Si hubiera actuado pensando en él mismo y en la notoriedad que alcanzaría en la historia y en la política norteamericana, es probable que habría encontrado la forma de que las conclusiones finales de su informe resultasen perjudiciales para Trump.

Respetado por los demócratas y por los republicanos que tienen como íconos conservadores a figuras como John McCain y, por ende, desprecian el populismo extravagante que ven en el actual presidente, Mueller podía convertirse en estrella si manejaba con cierta flexibilidad la investigación que le habían encargado.

Pero no lo hizo. Sencillamente, se atuvo exclusivamente a la misión que le habían encomendado: investigar si Trump o sus colaboradores más cercanos “conspiraron o se coordinaron con el gobierno de Rusia en sus actividades de interferencia en las elecciones”.

En esa afirmación, Mueller está ratificando lo que ya habían concluido el FBI, la CIA y otras agencias de inteligencia: hubo injerencia rusa para favorecer a Trump, saboteando la campaña de Hillary Clinton. Pero su misión no era responder sobre si hubo o no injerencia rusa, sino la referida a una posible “colusión” entre la campaña de Trump y las operaciones del Kremlin contra la candidata demócrata.

O sea, si la campaña del magnate coordinó acciones con los agentes rusos. Y no encontró pruebas de que eso ocurriera.

Esta es la parte del informe que Trump anunció con estridencia y que usará como prueba de victoria contra la “caza de brujas” que denunció desde el inicio del caso.

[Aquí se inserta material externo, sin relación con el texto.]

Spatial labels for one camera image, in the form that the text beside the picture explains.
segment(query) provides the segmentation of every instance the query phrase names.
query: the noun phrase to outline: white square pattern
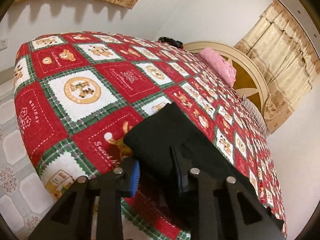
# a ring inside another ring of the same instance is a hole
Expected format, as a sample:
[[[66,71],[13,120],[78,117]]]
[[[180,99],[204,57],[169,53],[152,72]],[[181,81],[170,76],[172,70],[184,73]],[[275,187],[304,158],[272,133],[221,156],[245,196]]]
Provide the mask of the white square pattern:
[[[233,145],[228,141],[228,139],[217,129],[217,143],[216,147],[220,149],[225,158],[227,158],[233,165]]]
[[[119,57],[112,49],[109,49],[105,44],[102,43],[79,44],[77,46],[81,48],[90,58],[96,61],[121,59],[121,57]]]
[[[243,129],[243,125],[242,122],[240,120],[240,118],[236,115],[236,113],[233,113],[233,118],[236,120],[236,122],[239,124],[239,126],[241,127],[241,129]]]
[[[171,62],[171,63],[168,63],[168,64],[172,68],[174,68],[176,71],[178,71],[181,76],[183,76],[183,77],[189,76],[189,73],[187,71],[185,71],[178,63]]]
[[[256,194],[258,196],[259,194],[258,194],[257,178],[250,169],[249,169],[249,180],[250,180],[251,184],[253,185],[254,189],[256,190]]]
[[[185,90],[193,99],[197,99],[199,97],[199,92],[195,90],[188,82],[184,83],[181,88]]]
[[[240,136],[235,133],[235,143],[236,143],[236,148],[239,150],[239,152],[242,154],[244,158],[247,158],[247,151],[245,144],[243,143],[243,140],[240,138]]]
[[[172,80],[166,74],[164,74],[152,63],[138,63],[136,66],[143,70],[148,77],[150,77],[159,85],[165,85],[172,82]]]
[[[204,83],[201,78],[195,77],[195,80],[196,80],[201,86],[203,86],[205,90],[208,91],[208,90],[210,89],[210,87],[209,87],[206,83]]]
[[[44,185],[60,170],[68,172],[70,176],[76,180],[80,176],[86,176],[85,172],[76,162],[71,153],[64,152],[60,156],[46,166],[41,174],[41,181]]]
[[[39,40],[32,41],[34,49],[41,49],[49,45],[58,45],[64,43],[58,36],[49,36]]]
[[[168,52],[167,50],[161,50],[161,52],[163,54],[165,54],[166,56],[168,56],[170,59],[173,59],[173,60],[178,60],[177,57],[175,57],[174,55],[172,55],[170,52]]]
[[[272,197],[272,194],[269,190],[266,189],[266,195],[267,195],[267,203],[270,205],[270,206],[274,206],[273,205],[273,197]]]
[[[148,44],[148,43],[146,43],[146,42],[144,42],[143,40],[141,40],[141,39],[132,39],[133,41],[135,41],[136,43],[139,43],[140,45],[142,45],[142,46],[145,46],[145,47],[153,47],[152,45],[150,45],[150,44]]]
[[[203,99],[202,96],[198,96],[196,102],[206,111],[206,113],[211,118],[213,118],[216,109],[211,104],[209,104],[207,100]]]
[[[162,109],[166,104],[170,103],[171,101],[169,99],[167,99],[165,96],[162,96],[143,106],[142,110],[147,115],[151,116]]]
[[[152,52],[150,52],[149,50],[145,49],[145,48],[141,48],[141,47],[136,47],[133,46],[133,48],[137,51],[139,51],[141,54],[143,54],[145,57],[147,57],[148,59],[152,59],[152,60],[160,60],[155,54],[153,54]]]
[[[122,43],[121,41],[117,40],[116,38],[111,37],[111,36],[107,36],[107,35],[93,35],[93,36],[103,40],[106,43],[119,43],[119,44]]]
[[[226,119],[227,122],[228,122],[230,125],[232,125],[233,119],[232,119],[231,115],[224,109],[223,106],[220,106],[220,107],[219,107],[218,113],[221,114],[221,115],[224,117],[224,119]]]
[[[83,84],[85,82],[88,82],[88,85],[90,86],[87,86],[85,88],[86,90],[89,90],[92,87],[91,91],[94,92],[93,95],[89,94],[87,99],[79,99],[79,101],[74,100],[74,98],[79,95],[80,90],[75,90],[70,94],[66,94],[65,90],[65,88],[68,88],[68,82],[70,82],[71,79],[75,80],[72,83],[74,85],[74,88],[76,88],[78,83]],[[92,114],[102,107],[105,107],[117,101],[116,97],[101,83],[96,75],[93,74],[90,70],[84,70],[67,76],[63,76],[61,78],[53,79],[49,81],[49,85],[52,91],[55,93],[57,99],[60,101],[60,104],[67,112],[68,116],[74,122]]]
[[[14,90],[16,90],[21,83],[27,81],[29,78],[30,75],[28,71],[27,59],[26,57],[23,57],[18,61],[14,68]]]

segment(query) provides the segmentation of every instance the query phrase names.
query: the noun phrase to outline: electrical outlet
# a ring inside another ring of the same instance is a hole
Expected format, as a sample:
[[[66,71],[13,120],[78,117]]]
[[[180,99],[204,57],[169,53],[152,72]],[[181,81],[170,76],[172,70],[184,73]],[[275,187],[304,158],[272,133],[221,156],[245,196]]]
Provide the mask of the electrical outlet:
[[[6,49],[8,47],[8,40],[0,40],[0,50]]]

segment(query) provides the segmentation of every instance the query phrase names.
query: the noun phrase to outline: metal screw
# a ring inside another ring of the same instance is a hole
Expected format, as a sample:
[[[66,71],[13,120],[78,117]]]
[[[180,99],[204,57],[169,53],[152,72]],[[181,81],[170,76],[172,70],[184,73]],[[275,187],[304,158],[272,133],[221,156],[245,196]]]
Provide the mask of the metal screw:
[[[191,168],[190,173],[193,175],[198,175],[200,173],[200,170],[198,168]]]
[[[79,182],[79,183],[85,183],[86,181],[87,181],[87,177],[86,176],[80,176],[78,179],[77,179],[77,181]]]
[[[236,183],[236,178],[229,176],[227,177],[227,182],[229,182],[230,184],[235,184]]]
[[[123,169],[120,168],[120,167],[117,167],[117,168],[115,168],[115,169],[113,170],[113,172],[114,172],[115,174],[121,174],[121,173],[123,172]]]

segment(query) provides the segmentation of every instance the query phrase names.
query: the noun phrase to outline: quilt
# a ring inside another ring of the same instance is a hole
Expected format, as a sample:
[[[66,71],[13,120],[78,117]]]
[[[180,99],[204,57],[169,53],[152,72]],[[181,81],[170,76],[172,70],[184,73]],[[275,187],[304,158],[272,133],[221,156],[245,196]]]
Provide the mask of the quilt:
[[[20,47],[14,87],[28,156],[55,199],[79,176],[117,167],[131,155],[124,135],[176,102],[285,220],[266,139],[235,91],[187,51],[114,33],[44,35]],[[124,239],[190,239],[160,191],[141,176],[135,197],[122,199]]]

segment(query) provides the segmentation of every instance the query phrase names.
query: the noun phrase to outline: striped pillow
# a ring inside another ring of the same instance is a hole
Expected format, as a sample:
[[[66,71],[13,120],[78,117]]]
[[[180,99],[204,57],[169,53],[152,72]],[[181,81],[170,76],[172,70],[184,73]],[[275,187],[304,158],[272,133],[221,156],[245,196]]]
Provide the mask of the striped pillow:
[[[246,96],[242,97],[242,104],[248,110],[249,114],[256,121],[264,137],[266,137],[267,126],[258,108]]]

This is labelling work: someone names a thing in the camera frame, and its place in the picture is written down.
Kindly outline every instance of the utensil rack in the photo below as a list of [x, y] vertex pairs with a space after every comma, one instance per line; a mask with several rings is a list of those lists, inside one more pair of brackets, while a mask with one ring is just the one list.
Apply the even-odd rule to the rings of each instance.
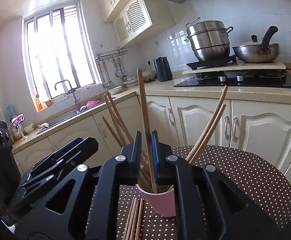
[[125, 55], [127, 53], [128, 53], [127, 49], [116, 49], [116, 50], [96, 54], [96, 55], [94, 55], [94, 59], [96, 62], [104, 61], [104, 60], [109, 61], [112, 58], [120, 57], [120, 56]]

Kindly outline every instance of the window frame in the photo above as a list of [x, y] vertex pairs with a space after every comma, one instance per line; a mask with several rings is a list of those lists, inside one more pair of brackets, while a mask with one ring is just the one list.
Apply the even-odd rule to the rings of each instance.
[[[71, 58], [71, 53], [69, 50], [69, 46], [68, 46], [68, 41], [67, 41], [67, 34], [65, 32], [65, 19], [64, 19], [64, 7], [67, 6], [75, 6], [76, 7], [76, 12], [77, 12], [77, 18], [78, 18], [78, 22], [79, 22], [79, 28], [80, 28], [80, 33], [81, 33], [81, 38], [82, 38], [82, 43], [83, 43], [83, 47], [84, 47], [84, 52], [87, 58], [87, 62], [88, 62], [88, 67], [92, 76], [92, 80], [93, 83], [85, 85], [83, 87], [81, 87], [78, 77], [76, 75], [76, 70]], [[69, 57], [69, 61], [70, 61], [70, 65], [71, 65], [71, 69], [72, 69], [72, 73], [75, 77], [76, 83], [77, 83], [77, 87], [76, 87], [76, 91], [77, 92], [81, 92], [83, 90], [86, 90], [87, 88], [91, 88], [91, 87], [95, 87], [98, 85], [102, 84], [102, 80], [101, 80], [101, 76], [100, 76], [100, 70], [97, 67], [97, 64], [95, 62], [95, 59], [93, 57], [93, 52], [92, 52], [92, 48], [91, 48], [91, 44], [90, 44], [90, 40], [89, 40], [89, 36], [87, 33], [87, 28], [86, 28], [86, 24], [85, 24], [85, 20], [84, 20], [84, 16], [83, 16], [83, 12], [82, 12], [82, 6], [81, 6], [81, 2], [80, 0], [71, 0], [65, 3], [61, 3], [58, 4], [57, 6], [51, 7], [50, 9], [46, 9], [40, 13], [36, 13], [36, 14], [32, 14], [27, 18], [24, 18], [23, 21], [23, 26], [24, 26], [24, 32], [23, 32], [23, 39], [24, 39], [24, 44], [25, 44], [25, 63], [26, 63], [26, 70], [27, 70], [27, 75], [29, 78], [29, 82], [30, 82], [30, 89], [31, 89], [31, 93], [33, 98], [35, 97], [35, 94], [37, 93], [37, 89], [36, 89], [36, 84], [34, 82], [34, 78], [33, 78], [33, 73], [32, 73], [32, 68], [31, 68], [31, 62], [30, 62], [30, 57], [29, 57], [29, 47], [28, 47], [28, 23], [31, 23], [32, 21], [34, 22], [34, 28], [35, 28], [35, 33], [37, 32], [37, 19], [50, 14], [50, 23], [52, 24], [53, 19], [52, 19], [52, 14], [54, 11], [58, 11], [60, 10], [60, 16], [61, 16], [61, 23], [63, 26], [63, 32], [64, 32], [64, 37], [65, 37], [65, 43], [66, 43], [66, 49], [67, 49], [67, 53], [68, 53], [68, 57]], [[43, 71], [42, 71], [42, 65], [41, 65], [41, 61], [39, 58], [39, 55], [37, 55], [38, 58], [38, 63], [39, 63], [39, 67], [42, 73], [42, 79], [43, 79], [43, 85], [45, 88], [45, 91], [47, 93], [48, 98], [53, 99], [54, 103], [57, 103], [59, 101], [64, 100], [65, 98], [68, 97], [68, 95], [61, 94], [58, 95], [54, 98], [51, 97], [46, 79], [44, 77]], [[58, 70], [59, 70], [59, 75], [61, 79], [63, 78], [62, 72], [61, 72], [61, 68], [59, 65], [59, 61], [56, 59], [57, 61], [57, 66], [58, 66]], [[68, 91], [66, 84], [62, 83], [63, 88], [65, 91]]]

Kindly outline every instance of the faucet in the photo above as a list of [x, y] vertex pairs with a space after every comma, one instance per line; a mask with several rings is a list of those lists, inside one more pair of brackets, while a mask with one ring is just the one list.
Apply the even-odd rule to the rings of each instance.
[[61, 81], [58, 81], [58, 82], [54, 85], [54, 89], [57, 90], [57, 85], [60, 84], [60, 83], [65, 83], [66, 81], [68, 81], [69, 86], [70, 86], [70, 90], [67, 91], [66, 93], [69, 93], [69, 92], [72, 93], [73, 98], [75, 99], [76, 107], [77, 107], [78, 111], [80, 112], [80, 108], [81, 108], [81, 105], [80, 105], [80, 103], [79, 103], [80, 98], [77, 99], [76, 94], [75, 94], [76, 89], [75, 89], [75, 88], [72, 88], [71, 83], [70, 83], [70, 81], [69, 81], [68, 79], [63, 79], [63, 80], [61, 80]]

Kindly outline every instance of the gas stove knob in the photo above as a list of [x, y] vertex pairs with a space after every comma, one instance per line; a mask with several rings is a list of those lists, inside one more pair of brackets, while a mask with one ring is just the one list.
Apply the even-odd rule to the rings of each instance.
[[4, 133], [4, 137], [6, 138], [6, 141], [9, 142], [9, 134], [7, 132]]
[[237, 80], [238, 82], [243, 82], [243, 75], [242, 74], [237, 75]]
[[1, 132], [1, 130], [0, 130], [0, 144], [4, 145], [4, 136], [3, 136], [2, 132]]
[[226, 75], [220, 76], [220, 82], [225, 83], [226, 82]]

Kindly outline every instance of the brown polka dot cloth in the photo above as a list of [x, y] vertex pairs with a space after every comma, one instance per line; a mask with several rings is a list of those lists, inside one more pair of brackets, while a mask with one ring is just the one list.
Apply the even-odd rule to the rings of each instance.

Lo que no explicará el presidente ni su fiscal general, William Barr, es por qué, sabiendo el equipo de Trump (y seguramente el propio candidato) que existía una conspiración rusa para perjudicar a Hillary Clinton, no la denunciaron públicamente.

Tanto el resumen de Barr como el que había recibido del mismísimo Mueller, señalan puntualmente que no se detectaron coordinaciones entre el equipo de campaña de Trump “con el gobierno de Rusia en sus actividades de interferencia en las elecciones”.

Así planteado, se da por sentado que el informe confirma lo que ya había denunciado la inteligencia norteamericana: hubo injerencia rusa. Esa injerencia fue para perjudicar una campaña y beneficiar a otra.

En Europa existen serias sospechas de que el Kremlin ha influido en varios procesos electorales occidentales, cuidándose de no involucrar a los beneficiarios de sus acciones, porque involucrándolos activamente, los perjudicaría en caso de que se descubra esa injerencia.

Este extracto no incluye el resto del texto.